<h1>Ubiquitous Octo Invention</h1>
Demonstrates semantic search from visual feature and entity tags from a photo. We'll use the [JFK Assassination Records](https://www.archives.gov/research/jfk/release).

First: how to get the URLs out of the JFK document project's Excel spreadsheet? [openpyxl](https://openpyxl.readthedocs.io/en/stable/tutorial.html)

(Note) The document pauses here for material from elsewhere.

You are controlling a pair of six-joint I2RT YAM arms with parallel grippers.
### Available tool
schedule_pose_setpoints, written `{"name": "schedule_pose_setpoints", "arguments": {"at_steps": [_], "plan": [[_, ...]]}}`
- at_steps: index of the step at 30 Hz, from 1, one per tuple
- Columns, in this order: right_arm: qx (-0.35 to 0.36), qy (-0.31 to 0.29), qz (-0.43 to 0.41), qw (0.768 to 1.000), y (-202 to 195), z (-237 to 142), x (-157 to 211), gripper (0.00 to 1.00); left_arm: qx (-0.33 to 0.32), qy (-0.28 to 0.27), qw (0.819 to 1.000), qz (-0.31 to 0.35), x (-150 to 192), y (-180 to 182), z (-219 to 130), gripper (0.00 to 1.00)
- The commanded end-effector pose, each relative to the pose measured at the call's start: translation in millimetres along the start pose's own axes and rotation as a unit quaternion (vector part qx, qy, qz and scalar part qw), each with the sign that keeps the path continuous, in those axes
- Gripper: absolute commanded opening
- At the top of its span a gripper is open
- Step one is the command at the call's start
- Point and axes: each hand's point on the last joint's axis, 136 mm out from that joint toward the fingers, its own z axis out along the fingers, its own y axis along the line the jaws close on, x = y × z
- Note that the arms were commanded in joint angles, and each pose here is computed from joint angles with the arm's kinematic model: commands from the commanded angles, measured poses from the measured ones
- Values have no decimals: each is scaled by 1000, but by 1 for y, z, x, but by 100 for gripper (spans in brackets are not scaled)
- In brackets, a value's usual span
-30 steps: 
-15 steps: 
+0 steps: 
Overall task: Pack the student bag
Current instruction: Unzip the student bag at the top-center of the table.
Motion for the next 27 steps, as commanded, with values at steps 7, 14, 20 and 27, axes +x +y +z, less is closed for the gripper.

<h2>Download the Documents</h2>

In [16]:
from openpyxl import load_workbook
jfkIndex = load_workbook(filename = 'jfk.xlsx')
# sheet_ranges = jfkIndex['Worksheet']
# for cell in jfkIndex['A2':'A10']:

In [4]:
type(jfkIndex['Worksheet']['A2'])

openpyxl.cell.cell.Cell

In [13]:
# This will fail if there is no hyperlink to target
try:
    url = jfkIndex['Worksheet']['A2'].hyperlink.target
except Exception as exc:
    print(exc)
url

'https://www.archives.gov/files/research/jfk/releases/2018/104-10196-100270001.pdf'

In [10]:
jfkIndex['Worksheet']['A2'].value

'2018/104-10196-100270001.pdf'

In [None]:
urlBase = 'https://www.archives.gov/files/research/jfk/releases/'

In [19]:
import requests
from pathlib import Path
from utils.whoopsie import whoopsie

def savePDF (fn, pdf):
    with open(fn, 'wb') as f:
        f.write(pdf)


In [31]:
with requests.Session() as session:
    with session.get('https://www.archives.gov/files/research/jfk/releases/2018/104-10196-100270001.pdf', stream=True) as conn:
        savePDF('docs/' + 'test.pdf', conn.content)

In [28]:
"docs/" + jfkIndex['Worksheet']['A2'].value

'docs/2018/104-10196-100270001.pdf'

In [63]:
with requests.Session() as session:
    for c in range(10002,54637):
        cell = "A" + str(c)
        url = jfkIndex['Worksheet'][cell].hyperlink.target
        filename = jfkIndex['Worksheet'][cell].value
        with session.get(url, timeout=300) as conn:
            try:
                savePDF("docs2/" + filename, conn.content)
            except Exception as exc:
                whoopsie(str(exc) + " " + url)


In [62]:
# That's the end of the column
jfkIndex["Worksheet"]["A54637"].hyperlink.target

'https://www.archives.gov/files/research/jfk/releases/docid-32404866.pdf'

<h2>Trim the Text Quality Distribution</h2>
A lot of these images are poor quality, leading to fairly unintelligible text documents. How can I assess the "intelligibleness" of a document and trim the distribution of documents to, say, the best 1/5?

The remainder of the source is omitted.